* ACTION ITEM: Your job is to return every line of the listing holding the string "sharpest".

* RECORDS SHOWN:
##########

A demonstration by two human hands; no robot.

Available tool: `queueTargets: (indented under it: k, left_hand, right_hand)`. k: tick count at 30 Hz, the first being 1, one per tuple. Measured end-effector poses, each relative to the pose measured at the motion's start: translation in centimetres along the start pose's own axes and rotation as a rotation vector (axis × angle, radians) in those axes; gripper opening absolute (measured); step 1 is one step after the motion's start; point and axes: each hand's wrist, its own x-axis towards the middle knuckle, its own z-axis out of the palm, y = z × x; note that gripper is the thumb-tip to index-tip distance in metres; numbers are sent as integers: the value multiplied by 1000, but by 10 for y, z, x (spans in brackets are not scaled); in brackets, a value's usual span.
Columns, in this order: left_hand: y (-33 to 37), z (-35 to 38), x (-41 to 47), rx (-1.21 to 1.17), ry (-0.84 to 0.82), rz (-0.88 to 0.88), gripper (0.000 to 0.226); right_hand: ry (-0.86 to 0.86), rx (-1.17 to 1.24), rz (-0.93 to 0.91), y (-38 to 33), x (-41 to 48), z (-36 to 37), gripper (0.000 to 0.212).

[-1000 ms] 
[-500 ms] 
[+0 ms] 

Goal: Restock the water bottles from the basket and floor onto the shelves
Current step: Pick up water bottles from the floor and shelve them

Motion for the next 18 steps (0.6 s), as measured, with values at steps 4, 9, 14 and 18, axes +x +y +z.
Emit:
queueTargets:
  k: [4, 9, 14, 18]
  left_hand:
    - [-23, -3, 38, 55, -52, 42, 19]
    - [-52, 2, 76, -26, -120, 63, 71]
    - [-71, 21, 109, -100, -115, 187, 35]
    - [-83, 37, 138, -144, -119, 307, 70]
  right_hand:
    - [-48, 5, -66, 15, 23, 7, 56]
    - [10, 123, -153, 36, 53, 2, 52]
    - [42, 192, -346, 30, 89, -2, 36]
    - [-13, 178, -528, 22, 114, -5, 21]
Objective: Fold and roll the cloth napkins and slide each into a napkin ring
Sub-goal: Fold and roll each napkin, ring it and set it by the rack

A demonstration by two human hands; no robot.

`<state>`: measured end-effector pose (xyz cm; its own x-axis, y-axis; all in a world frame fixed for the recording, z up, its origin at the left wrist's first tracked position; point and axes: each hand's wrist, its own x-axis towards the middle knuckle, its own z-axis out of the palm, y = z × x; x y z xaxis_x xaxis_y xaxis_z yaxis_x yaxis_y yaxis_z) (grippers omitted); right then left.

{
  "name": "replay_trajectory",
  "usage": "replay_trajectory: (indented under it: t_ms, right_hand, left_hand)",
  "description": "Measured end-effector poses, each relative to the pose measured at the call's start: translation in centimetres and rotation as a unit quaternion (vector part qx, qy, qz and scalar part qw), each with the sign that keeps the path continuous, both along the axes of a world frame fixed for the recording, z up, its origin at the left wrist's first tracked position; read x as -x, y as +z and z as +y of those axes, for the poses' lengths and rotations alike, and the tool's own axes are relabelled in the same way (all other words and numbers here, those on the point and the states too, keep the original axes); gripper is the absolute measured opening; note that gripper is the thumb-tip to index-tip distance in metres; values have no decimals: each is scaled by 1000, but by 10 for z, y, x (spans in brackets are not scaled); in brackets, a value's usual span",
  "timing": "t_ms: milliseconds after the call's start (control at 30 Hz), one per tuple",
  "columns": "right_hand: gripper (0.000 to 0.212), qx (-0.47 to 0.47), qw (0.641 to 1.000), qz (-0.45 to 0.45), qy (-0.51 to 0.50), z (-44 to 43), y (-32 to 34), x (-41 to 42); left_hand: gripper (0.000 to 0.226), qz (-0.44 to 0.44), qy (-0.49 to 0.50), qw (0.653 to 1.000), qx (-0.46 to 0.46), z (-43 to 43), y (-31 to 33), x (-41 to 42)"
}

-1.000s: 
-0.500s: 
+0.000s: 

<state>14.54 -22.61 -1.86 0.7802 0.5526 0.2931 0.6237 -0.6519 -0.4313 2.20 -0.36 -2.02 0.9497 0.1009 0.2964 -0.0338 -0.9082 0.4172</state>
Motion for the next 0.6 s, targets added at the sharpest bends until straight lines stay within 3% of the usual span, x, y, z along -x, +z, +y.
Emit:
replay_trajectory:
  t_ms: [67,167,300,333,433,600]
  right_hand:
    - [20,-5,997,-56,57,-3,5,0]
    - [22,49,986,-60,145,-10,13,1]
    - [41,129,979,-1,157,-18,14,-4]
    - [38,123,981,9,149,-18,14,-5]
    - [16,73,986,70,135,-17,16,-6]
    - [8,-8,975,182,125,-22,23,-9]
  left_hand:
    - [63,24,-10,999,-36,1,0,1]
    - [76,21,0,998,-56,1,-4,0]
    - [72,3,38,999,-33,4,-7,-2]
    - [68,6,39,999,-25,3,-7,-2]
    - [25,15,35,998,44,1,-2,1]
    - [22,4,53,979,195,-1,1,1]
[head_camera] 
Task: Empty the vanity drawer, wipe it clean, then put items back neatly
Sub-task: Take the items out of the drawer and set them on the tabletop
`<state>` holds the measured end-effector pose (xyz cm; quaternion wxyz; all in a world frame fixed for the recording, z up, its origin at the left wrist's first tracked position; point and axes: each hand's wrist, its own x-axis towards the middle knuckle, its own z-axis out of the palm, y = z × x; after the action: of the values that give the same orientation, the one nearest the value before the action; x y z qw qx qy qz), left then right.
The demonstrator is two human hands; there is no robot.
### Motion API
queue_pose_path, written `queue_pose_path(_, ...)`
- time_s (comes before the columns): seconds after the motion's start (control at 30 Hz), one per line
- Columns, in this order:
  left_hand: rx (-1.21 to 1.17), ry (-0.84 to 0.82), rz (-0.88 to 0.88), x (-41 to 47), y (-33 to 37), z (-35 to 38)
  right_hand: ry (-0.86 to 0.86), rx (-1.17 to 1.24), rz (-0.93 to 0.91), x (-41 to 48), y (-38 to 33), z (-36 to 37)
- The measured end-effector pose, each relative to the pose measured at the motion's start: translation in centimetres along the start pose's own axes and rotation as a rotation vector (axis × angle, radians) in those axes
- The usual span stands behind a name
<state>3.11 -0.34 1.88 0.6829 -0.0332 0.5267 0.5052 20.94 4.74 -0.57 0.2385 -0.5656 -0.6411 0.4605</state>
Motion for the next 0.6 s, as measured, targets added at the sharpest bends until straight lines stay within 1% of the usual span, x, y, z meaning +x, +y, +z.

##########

* SOLUTION:
Motion for the next 0.6 s, targets added at the sharpest bends until straight lines stay within 3% of the usual span, x, y, z along -x, +z, +y.
Motion for the next 0.6 s, as measured, targets added at the sharpest bends until straight lines stay within 1% of the usual span, x, y, z meaning +x, +y, +z.

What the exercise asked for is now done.